Thoughts About The Creator in Us All
“To be human is to be creative. We were born to turn nothing into something.” — Julia Cameron
I’ve thought a lot about the urge to create—where it comes from, what it really is. Why do I do it? Why do humans create?
Not the artistic kind of creating, necessarily. It's the kind of creativity that sneaks in when we’re not looking for it. When we’re alone, restless, trying to make sense of something. Or just trying to feel more like ourselves.
That pull to make something from nothing, it shows up in all kinds of ways. Sometimes it’s about expression. Sometimes it’s about connection. Sometimes we’re trying to understand something. Other times, we just want to feel something.
I’ve felt it for as long as I can remember. Some of my earliest memories are from my grandma’s house, where I was essentially forced to spend my time being creative. Many times, I was the only child there, in a small house. I was only allowed in the postage-stamp-sized backyard, and it only had one tree. I’d draw and color for hours, or disappear into elaborate imaginary worlds built in the bushes or up in the tree. Indoors, I’d build blanket forts that turned the living room into my own little world. I even remember crafting a cardboard guitar and pretending to be a rock star in front of the mirror. Nothing I did was meant to last. It was just the act of being creative and the experience that mattered—and it mattered a lot.
As an adult, I’ll start painting in my studio without a plan or take a photo. I might decide to rearrange a room, decorate it, cook dinner, mix a drink, or put fingers to keys to write something I never intend to show anyone. Not because I have to. Not because I’m inspired. Just because something has to be done, it just happens.
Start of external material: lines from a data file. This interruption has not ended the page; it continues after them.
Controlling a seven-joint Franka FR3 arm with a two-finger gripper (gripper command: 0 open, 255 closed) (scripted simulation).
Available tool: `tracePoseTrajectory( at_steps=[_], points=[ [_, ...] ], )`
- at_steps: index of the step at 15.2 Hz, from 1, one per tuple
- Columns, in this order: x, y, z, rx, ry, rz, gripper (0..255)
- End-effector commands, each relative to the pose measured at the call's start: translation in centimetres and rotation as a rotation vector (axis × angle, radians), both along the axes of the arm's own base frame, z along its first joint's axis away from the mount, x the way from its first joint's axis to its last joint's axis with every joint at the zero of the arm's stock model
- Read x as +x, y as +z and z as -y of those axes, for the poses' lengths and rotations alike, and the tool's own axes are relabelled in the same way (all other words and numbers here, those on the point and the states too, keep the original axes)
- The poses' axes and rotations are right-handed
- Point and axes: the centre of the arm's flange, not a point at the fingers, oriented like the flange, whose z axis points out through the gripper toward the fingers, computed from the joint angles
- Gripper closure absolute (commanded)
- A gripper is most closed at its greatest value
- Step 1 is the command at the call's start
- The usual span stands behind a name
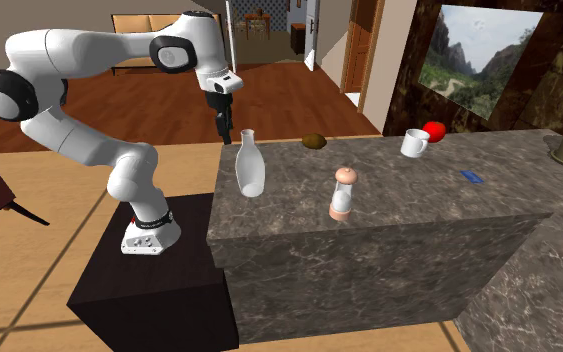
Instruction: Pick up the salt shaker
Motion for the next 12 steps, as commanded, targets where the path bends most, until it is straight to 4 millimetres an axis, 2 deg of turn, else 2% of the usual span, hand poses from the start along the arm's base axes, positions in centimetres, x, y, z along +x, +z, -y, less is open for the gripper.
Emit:
tracePoseTrajectory(
  at_steps=[1,12],
  points=[
    [0.0,0.0,0.0,0.000,0.000,0.000,0],
    [13.5,-1.5,5.3,-0.014,-0.012,-0.011,0]
  ],
)
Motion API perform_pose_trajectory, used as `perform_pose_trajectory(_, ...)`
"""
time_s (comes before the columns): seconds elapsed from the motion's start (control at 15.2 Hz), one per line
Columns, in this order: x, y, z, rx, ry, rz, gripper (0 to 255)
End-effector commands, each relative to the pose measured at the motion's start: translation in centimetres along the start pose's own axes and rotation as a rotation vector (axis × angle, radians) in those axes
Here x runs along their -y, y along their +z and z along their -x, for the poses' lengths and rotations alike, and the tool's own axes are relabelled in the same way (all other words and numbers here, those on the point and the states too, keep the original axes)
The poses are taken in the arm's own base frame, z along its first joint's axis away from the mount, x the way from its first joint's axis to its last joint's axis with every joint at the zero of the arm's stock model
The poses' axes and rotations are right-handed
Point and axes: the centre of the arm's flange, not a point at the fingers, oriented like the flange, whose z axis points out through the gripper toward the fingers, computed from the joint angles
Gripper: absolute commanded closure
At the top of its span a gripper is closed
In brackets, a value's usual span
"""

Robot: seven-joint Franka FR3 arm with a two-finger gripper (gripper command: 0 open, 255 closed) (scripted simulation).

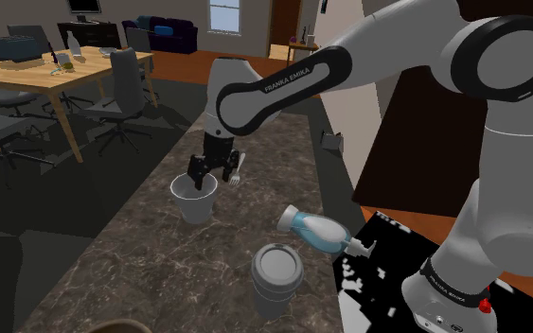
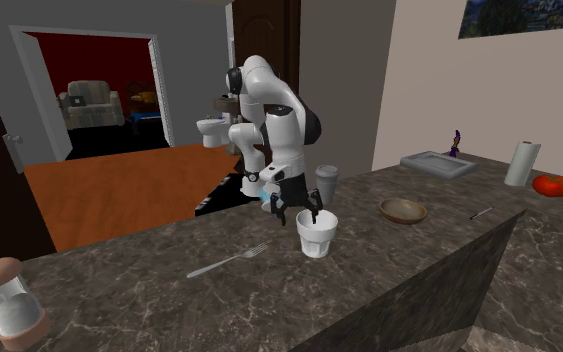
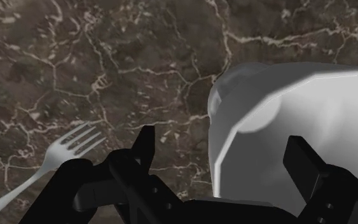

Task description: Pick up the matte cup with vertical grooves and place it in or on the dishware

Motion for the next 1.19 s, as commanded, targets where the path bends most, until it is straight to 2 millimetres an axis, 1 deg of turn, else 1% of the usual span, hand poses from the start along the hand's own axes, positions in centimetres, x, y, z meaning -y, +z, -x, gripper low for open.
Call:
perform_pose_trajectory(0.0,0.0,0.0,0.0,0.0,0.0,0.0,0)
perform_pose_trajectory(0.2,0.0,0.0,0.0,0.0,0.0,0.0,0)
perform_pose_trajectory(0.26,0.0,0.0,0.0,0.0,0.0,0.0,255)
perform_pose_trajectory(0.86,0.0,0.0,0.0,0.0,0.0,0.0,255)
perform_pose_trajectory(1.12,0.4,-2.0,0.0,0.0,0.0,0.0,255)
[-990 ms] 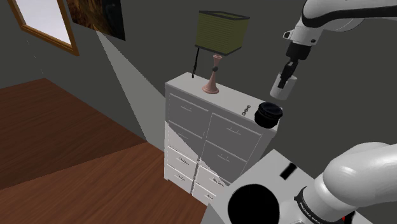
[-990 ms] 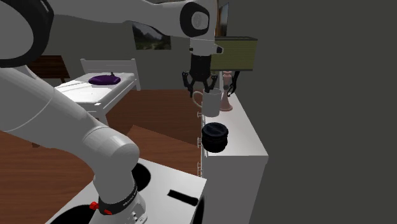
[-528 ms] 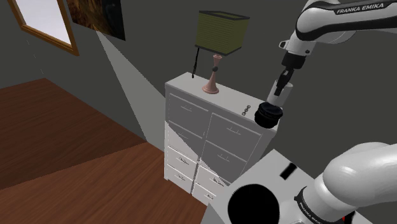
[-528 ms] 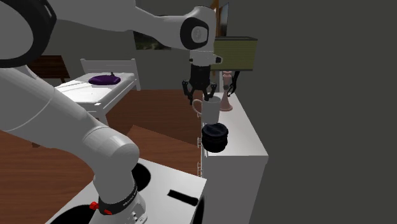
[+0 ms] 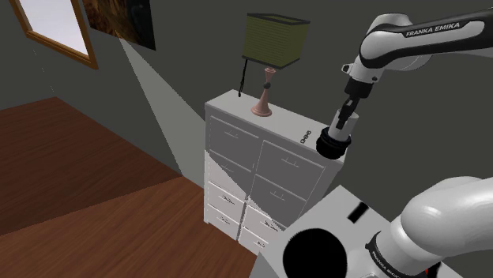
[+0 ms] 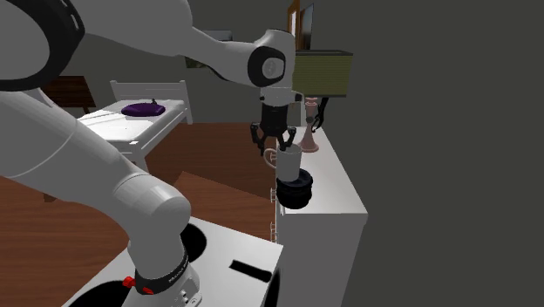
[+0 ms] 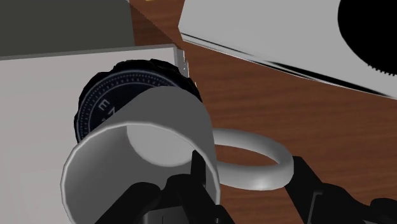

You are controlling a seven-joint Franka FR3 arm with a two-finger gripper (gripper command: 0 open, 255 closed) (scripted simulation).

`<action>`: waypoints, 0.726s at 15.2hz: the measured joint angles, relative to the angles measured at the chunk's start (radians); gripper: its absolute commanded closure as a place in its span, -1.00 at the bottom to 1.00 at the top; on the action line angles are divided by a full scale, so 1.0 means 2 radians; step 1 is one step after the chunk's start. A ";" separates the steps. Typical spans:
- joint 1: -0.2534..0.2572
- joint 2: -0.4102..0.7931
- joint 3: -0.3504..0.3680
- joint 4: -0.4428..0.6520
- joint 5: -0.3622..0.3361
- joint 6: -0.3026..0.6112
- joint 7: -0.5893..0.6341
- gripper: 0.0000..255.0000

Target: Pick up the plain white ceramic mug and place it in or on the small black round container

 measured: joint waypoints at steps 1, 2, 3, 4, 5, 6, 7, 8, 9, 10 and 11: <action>0.000 0.001 0.000 -0.003 0.000 0.005 0.000 1.00; 0.001 0.001 0.000 -0.003 0.001 0.007 0.000 1.00; 0.001 0.002 0.000 -0.003 0.001 0.007 0.000 1.00; 0.001 0.002 0.000 -0.004 0.001 0.008 0.000 1.00; 0.001 0.003 0.000 -0.003 0.001 0.008 0.000 1.00; 0.001 0.002 0.000 -0.003 0.001 0.008 0.000 1.00; 0.001 0.002 0.000 -0.003 0.001 0.008 0.000 1.00; 0.000 0.002 0.000 -0.003 0.001 0.008 0.000 -1.00; 0.000 0.003 0.000 -0.004 0.001 0.008 0.000 -1.00; 0.000 0.004 0.000 -0.004 0.001 0.008 0.000 -1.00; 0.000 0.004 0.000 -0.004 0.001 0.009 0.000 -1.00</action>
Photo of a child in a liquor store. Southern California. 2025 - Chris Auman
Through these experiences, I’ve realized something important: creativity isn’t just for artists and trained professionals. The more people I talk to, the more I see it. It’s everywhere. We’re all making things, all the time, often without even realizing it. Creativity isn’t rare. It’s a natural human instinct. It's a superpower that we all have inside our souls. And we all do it for different reasons.
The dad who invents bedtime stories every night just to make his kid laugh. The friend who arranges a mismatched bouquet from backyard flowers and places it on the kitchen table. The neighbor who spends an entire weekend perfecting her grandmother’s stew recipe, then invites everyone over just to share a warm meal. None of them would call themselves “creatives.” But they are.
The trouble is, most people have been taught that creativity belongs to someone else. To painters. Musicians. Designers. People with titles or platforms or some special training or talent. And if we don’t fit that picture, we don’t feel like we belong in the conversation.
But that’s never been true.
Creativity isn’t a personality trait. It’s not something reserved for the talented or trained. It’s a natural way of moving through the world. A way of problem-solving, experimenting, exploring, healing, remembering, imagining, and expressing.
Sometimes we create to express who we are. Sometimes to figure out who we are. Sometimes we create to connect with others. Sometimes to escape from them. We make things to feel in control, to make beauty, to make sense, to push back, to calm down, to start over, to be useful, to be playful, to be heard.
We write songs that few people will hear. Plant flowers in places only we’ll walk past. Fix things. Rearrange things. Build things. Decorate. Style. Cook. Doodle. Tinker. Share. Dream.
And we don’t always need a reason. Sometimes it’s just fun. Sometimes, we’re bored. Sometimes we want to look at something that didn’t exist yesterday and say, I made that. I did that.
A friend of mine mows his lawn in a crisscross pattern—first in one direction, then again at a different angle—just to get those perfect diamond lines across the grass. He’ll trim the edges twice, sweep the sidewalks, stand back and admire it like it’s a painting. Nobody asks him to do it. Nobody’s grading his work. He just likes how it looks. That’s enough.
If we stop defining creativity by medium or merit—if we stop looking for proof that we’re “good at it,” maybe we’d notice all the ways it already shows up in our lives.
Because it does. Every day.
The older I get, the more I see creativity not as something to chase, but as something to notice, appreciate, and embrace. It’s already there—in the way we decorate, cook, dress, joke, fix, plan, build, daydream, and experiment. It’s not just an action. It’s a response. To the world. To ourselves.
We create because it’s what we do. It’s how we live.
We may never fully understand why we’re drawn to create. But maybe we don’t need to. The pull is there—quiet, persistent, familiar. We each feel it in our own way. The instinct is universal. The expression is personal. And that’s what makes it meaningful.
Here’s a recent collage I made—nothing fancy. Just paper, glue, and about an hour of letting go. No plan. No rules. No special skills.
So what’s stopping you?
Is it time? Doubt? Fear? Or that quiet belief that it doesn’t really matter?
Maybe it’s time to challenge that.
Because the truth is, it does matter—more than we realize.